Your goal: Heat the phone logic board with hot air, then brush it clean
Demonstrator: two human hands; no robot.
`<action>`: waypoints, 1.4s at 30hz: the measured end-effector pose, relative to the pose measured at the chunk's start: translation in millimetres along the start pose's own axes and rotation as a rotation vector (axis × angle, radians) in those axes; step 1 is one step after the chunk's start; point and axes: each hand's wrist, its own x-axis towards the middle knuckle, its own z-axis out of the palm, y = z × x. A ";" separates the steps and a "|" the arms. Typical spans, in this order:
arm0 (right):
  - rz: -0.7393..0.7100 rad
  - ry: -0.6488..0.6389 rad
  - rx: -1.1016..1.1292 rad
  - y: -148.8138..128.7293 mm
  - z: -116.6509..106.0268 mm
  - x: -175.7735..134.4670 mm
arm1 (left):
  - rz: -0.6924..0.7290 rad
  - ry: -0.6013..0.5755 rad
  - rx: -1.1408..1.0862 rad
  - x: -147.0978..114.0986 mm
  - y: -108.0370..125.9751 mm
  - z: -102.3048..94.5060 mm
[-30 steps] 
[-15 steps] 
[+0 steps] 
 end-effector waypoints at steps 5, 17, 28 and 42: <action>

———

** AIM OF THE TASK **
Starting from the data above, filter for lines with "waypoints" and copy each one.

** FINISHED TASK **
`<action>`: waypoints, 1.4s at 30hz: the measured end-effector pose, relative to the pose measured at the chunk's start: translation in millimetres along the start pose's own axes and rotation as a rotation vector (axis × angle, radians) in those axes; step 1 is one step after the chunk's start; point and axes: each hand's wrist, its own x-axis towards the middle knuckle, its own z-axis out of the palm, y = z × x. A ";" separates the steps and a "|" the arms. Typical spans, in this order:
 end-effector waypoints at steps 5, 17, 28 and 42: <action>

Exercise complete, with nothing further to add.